She forces Aurelie to take part in “training sessions” with Willik, who uses the time to grope her and harrass her, reminding her constantly that she is a sexually-interesting object to him. His male gaze – perhaps in contrast to the inadvertent gaze of the original stories – is forceful, designed to try and weaken her defences, make her doubt herself, and make her give herself to him. Goodness (and perhaps the other Furies) is almost certainly completely aware of what the “training” comprises of, as in a previous scene we are shown that Darkseid forces her to consent to him, and he sleeps with her. Darkseid’s act is one of self-empowerment, but also to ensure that Goodness is now demeaned in the eyes of everyone around her – everybody immediately knows that she slept with him, and so she is now seen as his “woman”. It isn’t just that Darkseid forces himself on her; it’s that this is then treated by all parties as being her fault and failing, and they act as though this justifies their belief that she is subservient.

This then plays across a second time with Aurelie and Goodness, who specifically says “you must obey me” to her soldier just as Goodness previously said that she would obey Darkseid. The parallel is intentional and powerful: Goodness is reinforcing the gender divide in her actions, and she is both to blame and the victim at the same time because of it. Again, this plays into what we already know of Granny Goodness from the old comics, and builds into her established persona. Female Furies isn’t concerned with changing the past; it simply re-contextualises it from a perspective we haven’t ever been able to see before. All it takes is a change in gaze and suddenly a million aspects of the Fourth World fall into obvious, complete place. This has been the situation for the women of Apokalips ever since the beginning: we just haven’t been allowed to see it before, because by and large we’ve only ever followed this story from the male perspective.

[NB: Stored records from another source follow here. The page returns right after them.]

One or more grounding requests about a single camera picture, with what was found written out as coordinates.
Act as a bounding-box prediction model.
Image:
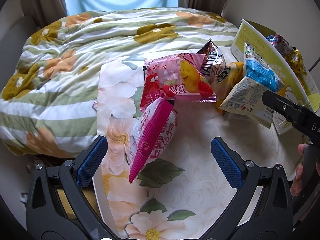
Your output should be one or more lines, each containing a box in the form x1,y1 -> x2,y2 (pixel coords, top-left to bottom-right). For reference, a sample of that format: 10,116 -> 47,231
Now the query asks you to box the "green cardboard box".
230,18 -> 320,136

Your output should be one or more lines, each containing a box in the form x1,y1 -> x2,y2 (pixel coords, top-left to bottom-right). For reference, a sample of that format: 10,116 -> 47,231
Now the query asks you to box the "pink white snack bag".
128,98 -> 177,183

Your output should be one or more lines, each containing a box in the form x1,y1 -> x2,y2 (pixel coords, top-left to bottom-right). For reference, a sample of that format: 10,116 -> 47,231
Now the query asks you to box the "blue white snack bag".
219,42 -> 284,128

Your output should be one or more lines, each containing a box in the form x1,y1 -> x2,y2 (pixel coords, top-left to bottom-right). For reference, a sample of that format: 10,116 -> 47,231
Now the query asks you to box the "person right hand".
290,144 -> 308,197

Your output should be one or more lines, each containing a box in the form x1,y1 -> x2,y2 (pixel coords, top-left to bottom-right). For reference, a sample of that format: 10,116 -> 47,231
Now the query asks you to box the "floral striped quilt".
1,8 -> 238,158

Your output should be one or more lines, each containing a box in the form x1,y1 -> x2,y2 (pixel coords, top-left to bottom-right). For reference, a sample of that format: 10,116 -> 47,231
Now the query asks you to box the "brown chocolate snack bag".
197,38 -> 231,83

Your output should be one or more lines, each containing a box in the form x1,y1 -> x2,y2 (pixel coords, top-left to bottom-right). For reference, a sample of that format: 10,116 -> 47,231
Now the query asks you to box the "yellow snack bag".
212,62 -> 244,115

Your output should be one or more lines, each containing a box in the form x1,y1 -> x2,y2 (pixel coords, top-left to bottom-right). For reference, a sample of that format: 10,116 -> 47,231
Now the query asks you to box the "gold foil snack bag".
284,47 -> 306,75

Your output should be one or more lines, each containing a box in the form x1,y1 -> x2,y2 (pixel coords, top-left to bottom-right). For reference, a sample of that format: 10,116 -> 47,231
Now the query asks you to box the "left brown curtain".
20,0 -> 67,27

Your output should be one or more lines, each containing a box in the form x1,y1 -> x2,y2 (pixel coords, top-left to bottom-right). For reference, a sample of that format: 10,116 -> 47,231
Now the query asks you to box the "floral tablecloth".
94,53 -> 306,239

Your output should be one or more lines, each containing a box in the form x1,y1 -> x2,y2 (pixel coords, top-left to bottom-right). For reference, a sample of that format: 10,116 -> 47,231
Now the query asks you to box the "red pink snack bag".
140,53 -> 216,111

By centring a female or other gaze, Female Furies creates immediate modern-day relevance for one of the most classical comics ever constructed. The character has always been called “Granny” Goodness – but decades later, we finally have a logical and believable reason why that name has stuck around. The scariest thing about the series, and what makes it so captivating and powerful, is that the New Gods make so much sense when you view them through the perspective of a female creative team.

 

 

There are several other pieces about this issue online: here is one from Nola Pfau, and here is one from Andrea Ayres.

 

Female Furies #1
Written by Cecil Castellucci
Pencilled by Adriana Melo
Coloured by Hi-Fi
Lettered by Carlos M. Mangual

 

Steve Morris runs this site! Having previously written for sites including The Beat, ComicsAlliance, CBR and The MNT, he can be found on Twitter here. He’s a bunny.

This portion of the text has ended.